*Exercise instructions*
Report how many lines contain the word "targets" in the listing that follows. Give nothing besides the number.

** Dataset content follows **

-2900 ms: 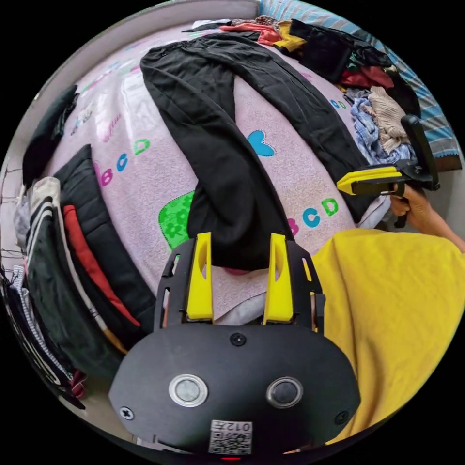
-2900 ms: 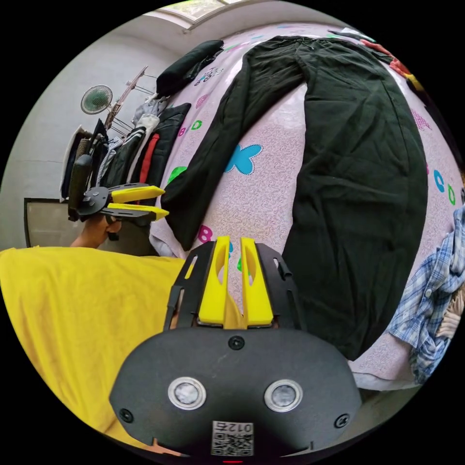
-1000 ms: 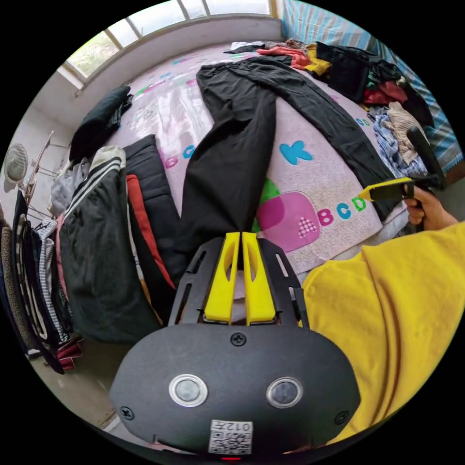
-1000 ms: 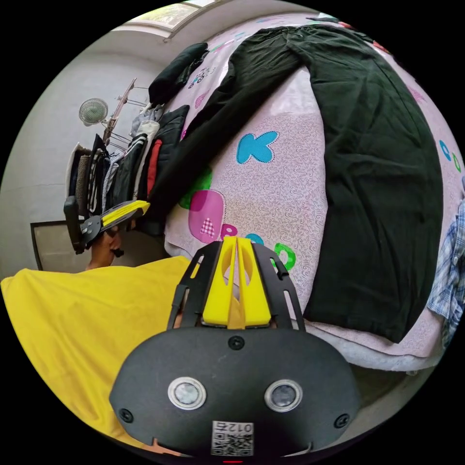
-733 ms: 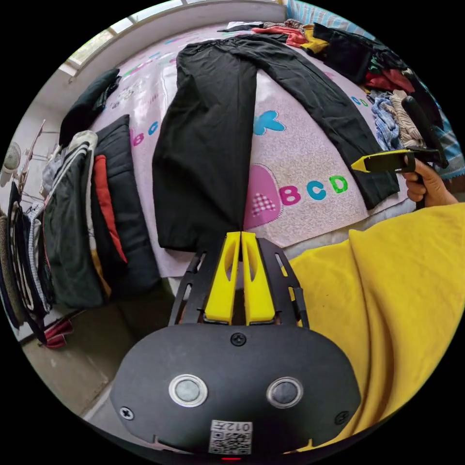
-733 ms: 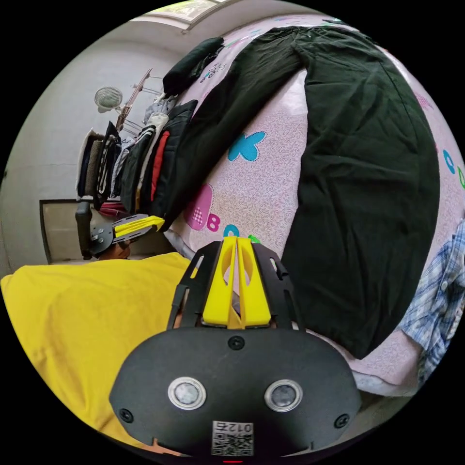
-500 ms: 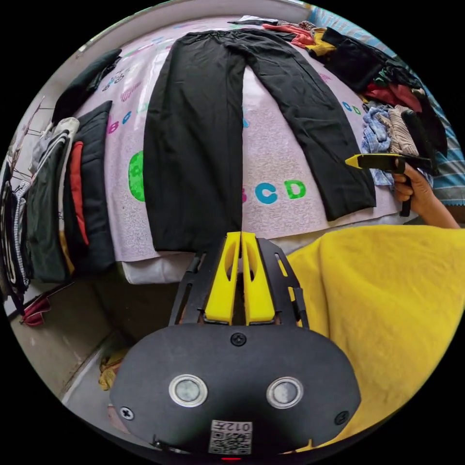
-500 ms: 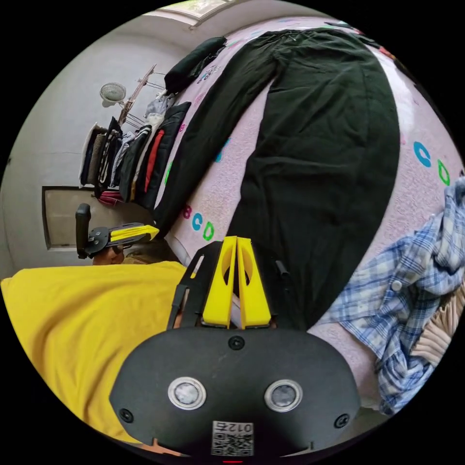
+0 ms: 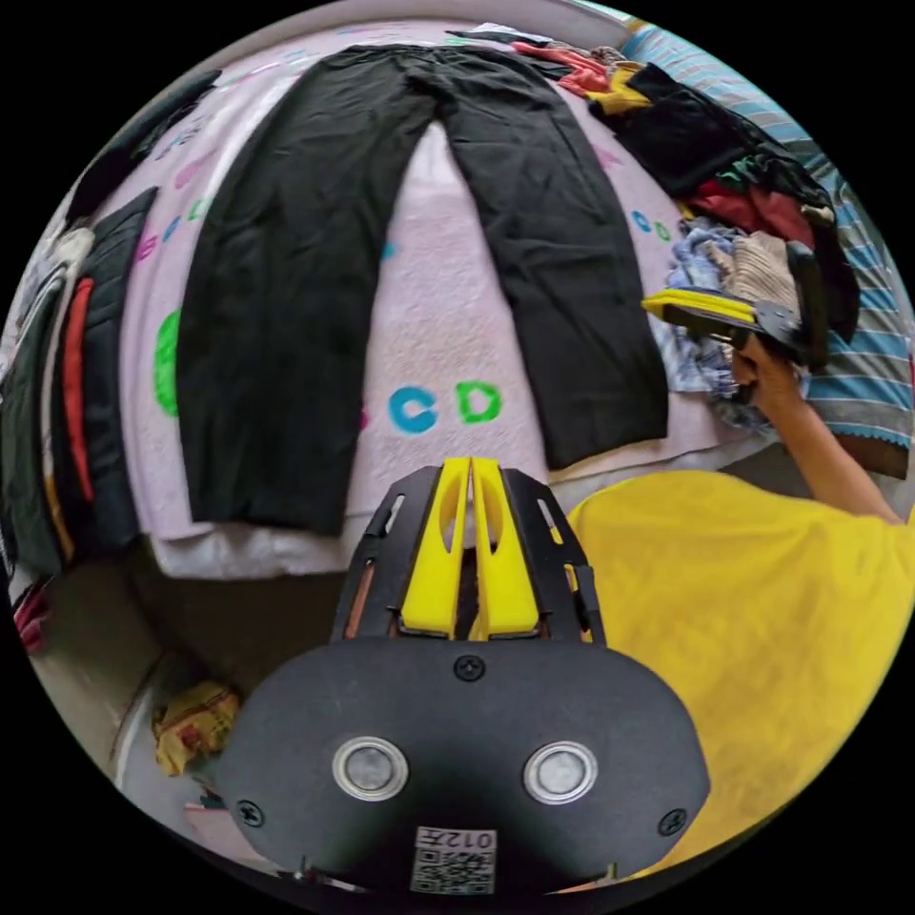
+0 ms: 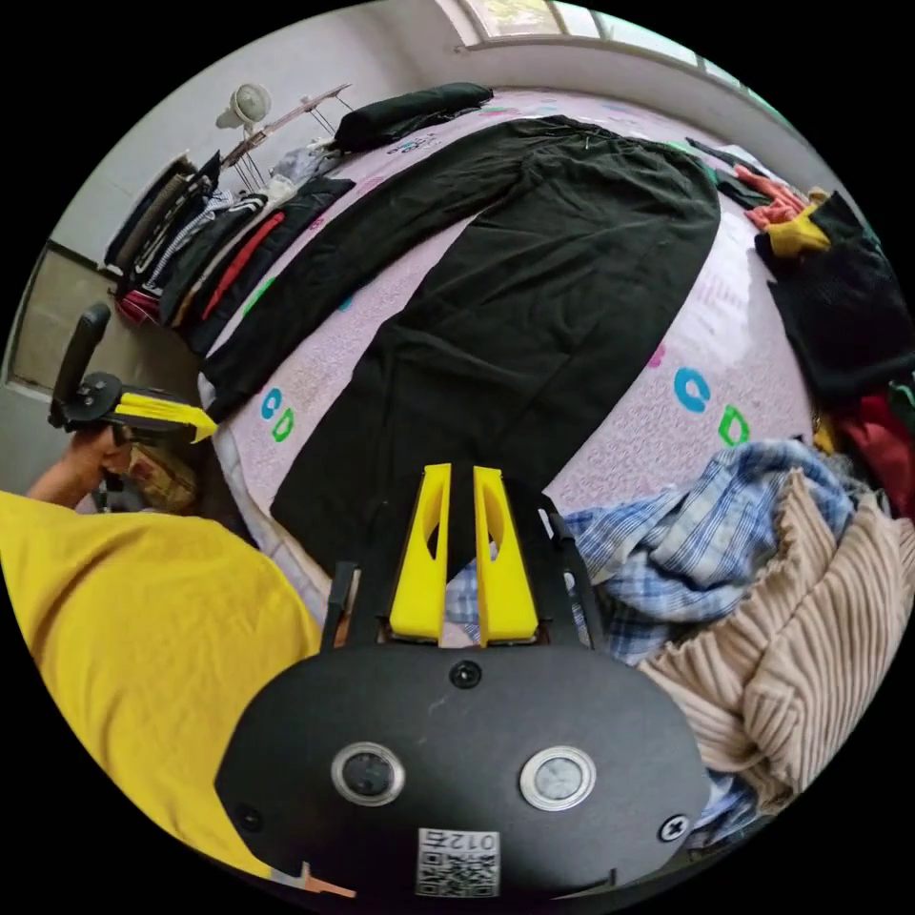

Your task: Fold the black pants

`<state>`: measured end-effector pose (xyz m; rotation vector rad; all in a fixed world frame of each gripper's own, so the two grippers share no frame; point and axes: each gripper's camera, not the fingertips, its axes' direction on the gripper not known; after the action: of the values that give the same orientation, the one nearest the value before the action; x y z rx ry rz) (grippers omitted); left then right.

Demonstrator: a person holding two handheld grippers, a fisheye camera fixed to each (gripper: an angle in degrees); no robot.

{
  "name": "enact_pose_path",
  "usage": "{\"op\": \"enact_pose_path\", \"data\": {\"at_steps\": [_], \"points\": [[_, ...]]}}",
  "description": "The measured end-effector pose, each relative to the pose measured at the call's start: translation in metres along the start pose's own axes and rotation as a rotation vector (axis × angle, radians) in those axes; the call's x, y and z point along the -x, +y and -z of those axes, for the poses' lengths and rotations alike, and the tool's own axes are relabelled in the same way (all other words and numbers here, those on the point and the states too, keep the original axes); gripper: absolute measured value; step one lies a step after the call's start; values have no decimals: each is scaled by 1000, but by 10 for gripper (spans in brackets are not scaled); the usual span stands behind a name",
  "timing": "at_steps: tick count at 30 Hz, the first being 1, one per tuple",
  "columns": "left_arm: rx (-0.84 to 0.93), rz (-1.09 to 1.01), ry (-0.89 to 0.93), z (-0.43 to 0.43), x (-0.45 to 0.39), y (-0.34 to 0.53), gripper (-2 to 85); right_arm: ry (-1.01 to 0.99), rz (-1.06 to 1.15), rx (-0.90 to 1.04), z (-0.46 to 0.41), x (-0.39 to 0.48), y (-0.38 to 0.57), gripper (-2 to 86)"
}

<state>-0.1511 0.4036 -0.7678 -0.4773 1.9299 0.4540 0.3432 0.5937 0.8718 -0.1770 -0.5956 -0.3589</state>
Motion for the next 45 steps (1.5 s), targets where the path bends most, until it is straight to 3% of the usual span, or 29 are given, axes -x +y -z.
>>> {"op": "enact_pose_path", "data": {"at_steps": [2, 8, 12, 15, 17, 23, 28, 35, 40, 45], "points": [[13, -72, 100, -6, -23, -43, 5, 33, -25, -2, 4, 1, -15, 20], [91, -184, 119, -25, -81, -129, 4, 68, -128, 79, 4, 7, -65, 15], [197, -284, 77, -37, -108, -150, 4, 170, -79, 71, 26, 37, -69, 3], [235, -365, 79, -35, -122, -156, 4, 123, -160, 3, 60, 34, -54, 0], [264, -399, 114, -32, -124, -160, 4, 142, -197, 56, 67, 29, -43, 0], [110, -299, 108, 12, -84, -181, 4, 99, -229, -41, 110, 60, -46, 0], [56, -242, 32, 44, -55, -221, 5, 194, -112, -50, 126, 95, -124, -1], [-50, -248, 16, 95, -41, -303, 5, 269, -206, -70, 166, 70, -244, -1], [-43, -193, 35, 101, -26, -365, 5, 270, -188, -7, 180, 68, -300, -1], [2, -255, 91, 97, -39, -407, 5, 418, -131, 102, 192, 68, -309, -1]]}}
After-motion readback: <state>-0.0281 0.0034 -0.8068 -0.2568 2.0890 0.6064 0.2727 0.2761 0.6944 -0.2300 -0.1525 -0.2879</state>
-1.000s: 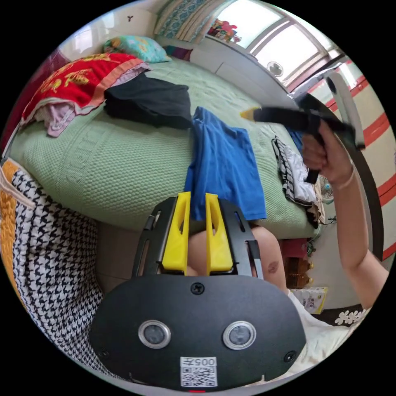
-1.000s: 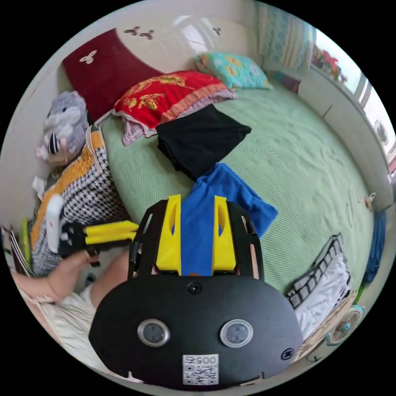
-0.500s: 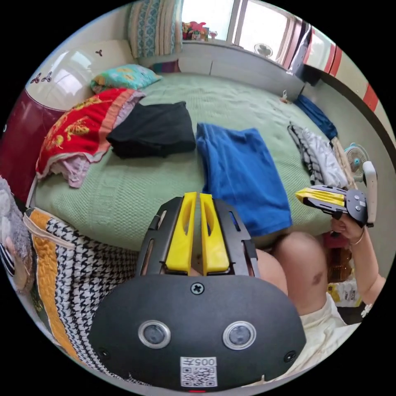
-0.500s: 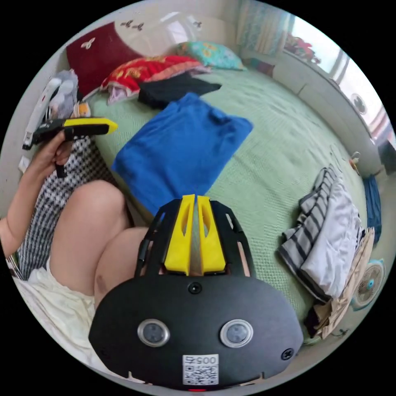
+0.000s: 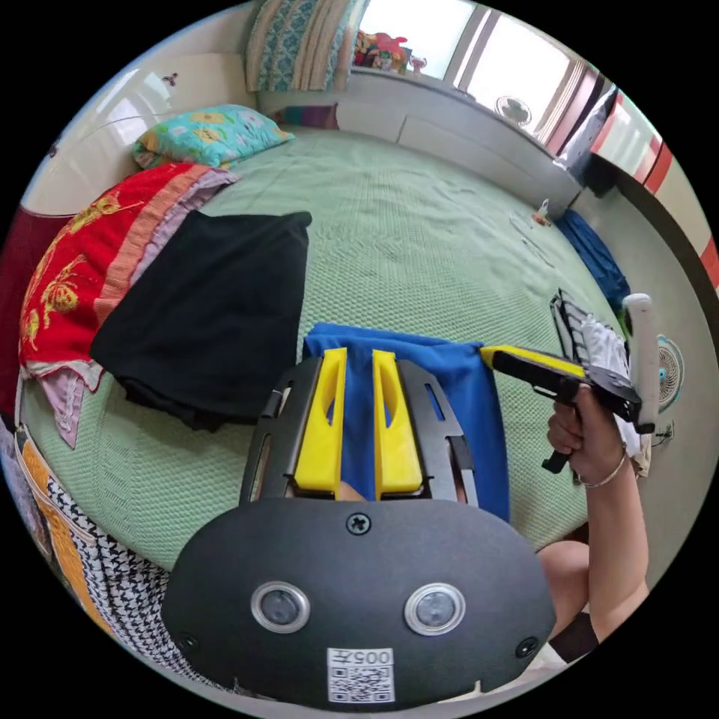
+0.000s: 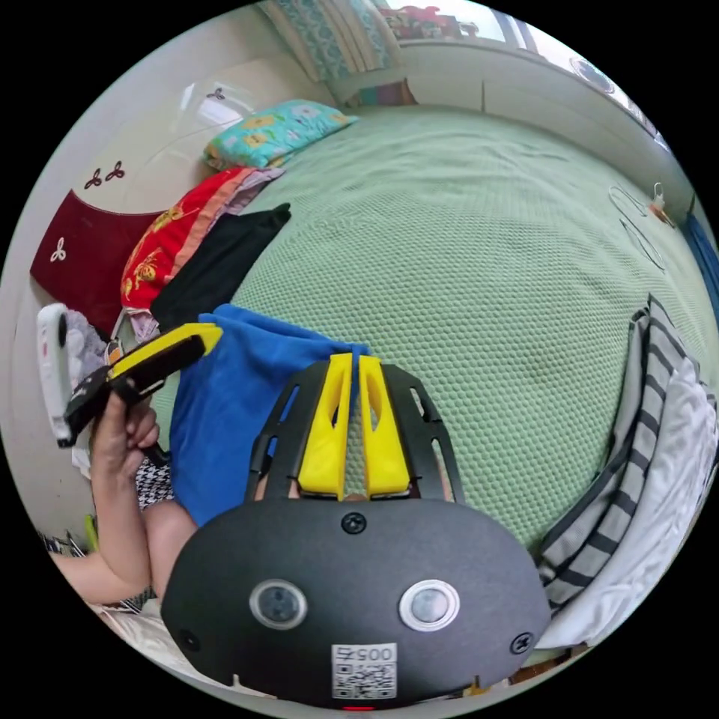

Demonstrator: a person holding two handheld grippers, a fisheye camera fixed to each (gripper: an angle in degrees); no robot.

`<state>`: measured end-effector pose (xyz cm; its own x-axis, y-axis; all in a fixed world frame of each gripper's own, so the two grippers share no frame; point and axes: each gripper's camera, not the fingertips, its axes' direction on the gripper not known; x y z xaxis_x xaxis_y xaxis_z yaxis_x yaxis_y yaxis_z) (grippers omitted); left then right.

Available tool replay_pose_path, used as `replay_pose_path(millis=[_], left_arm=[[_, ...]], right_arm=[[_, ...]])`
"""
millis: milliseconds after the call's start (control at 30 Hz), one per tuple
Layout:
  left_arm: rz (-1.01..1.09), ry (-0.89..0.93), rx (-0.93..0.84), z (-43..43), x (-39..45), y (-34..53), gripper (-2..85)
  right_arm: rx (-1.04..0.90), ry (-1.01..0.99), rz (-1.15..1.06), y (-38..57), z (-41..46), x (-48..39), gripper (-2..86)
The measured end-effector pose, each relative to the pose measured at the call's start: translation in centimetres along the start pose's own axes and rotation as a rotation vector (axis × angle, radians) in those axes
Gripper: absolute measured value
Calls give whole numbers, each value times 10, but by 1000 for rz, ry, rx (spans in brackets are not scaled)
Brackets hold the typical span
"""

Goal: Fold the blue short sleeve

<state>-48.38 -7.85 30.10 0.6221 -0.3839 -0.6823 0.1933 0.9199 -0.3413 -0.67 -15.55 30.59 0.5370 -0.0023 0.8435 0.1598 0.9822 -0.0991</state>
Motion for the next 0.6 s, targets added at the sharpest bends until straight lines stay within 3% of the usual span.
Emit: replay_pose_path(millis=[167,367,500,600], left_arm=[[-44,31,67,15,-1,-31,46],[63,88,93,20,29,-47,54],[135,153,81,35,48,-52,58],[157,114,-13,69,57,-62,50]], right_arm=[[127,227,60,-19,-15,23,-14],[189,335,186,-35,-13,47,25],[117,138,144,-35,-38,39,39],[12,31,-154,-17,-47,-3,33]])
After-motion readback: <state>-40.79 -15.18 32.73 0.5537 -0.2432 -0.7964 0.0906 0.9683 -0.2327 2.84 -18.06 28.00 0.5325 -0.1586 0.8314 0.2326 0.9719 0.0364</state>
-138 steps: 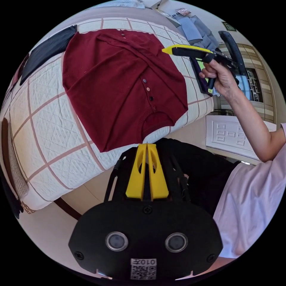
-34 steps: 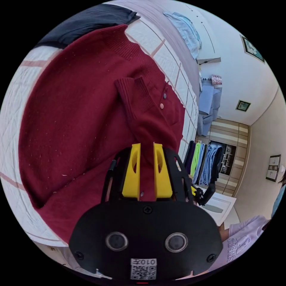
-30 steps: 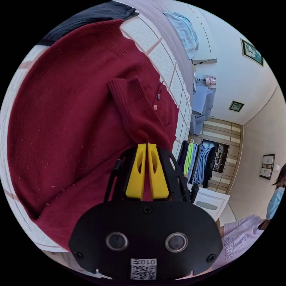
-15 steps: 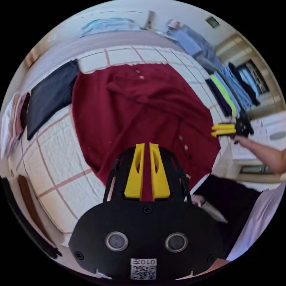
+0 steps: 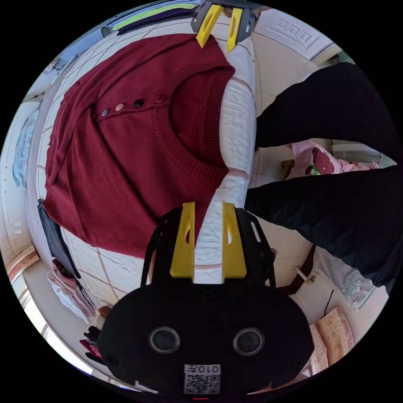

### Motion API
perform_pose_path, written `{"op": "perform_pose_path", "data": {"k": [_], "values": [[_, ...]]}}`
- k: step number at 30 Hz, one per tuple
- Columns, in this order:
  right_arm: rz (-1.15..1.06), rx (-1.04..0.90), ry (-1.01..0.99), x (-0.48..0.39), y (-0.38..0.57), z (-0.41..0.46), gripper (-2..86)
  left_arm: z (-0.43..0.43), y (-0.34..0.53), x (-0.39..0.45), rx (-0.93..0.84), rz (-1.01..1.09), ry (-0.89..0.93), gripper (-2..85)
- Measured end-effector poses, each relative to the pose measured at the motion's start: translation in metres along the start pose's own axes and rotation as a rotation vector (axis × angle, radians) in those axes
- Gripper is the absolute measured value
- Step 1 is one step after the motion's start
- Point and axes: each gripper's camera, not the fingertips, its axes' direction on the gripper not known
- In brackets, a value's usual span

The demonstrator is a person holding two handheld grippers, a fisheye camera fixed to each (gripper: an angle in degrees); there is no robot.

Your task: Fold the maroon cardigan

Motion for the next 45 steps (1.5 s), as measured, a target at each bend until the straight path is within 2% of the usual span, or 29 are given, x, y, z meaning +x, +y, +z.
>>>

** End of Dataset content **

*Response box*
2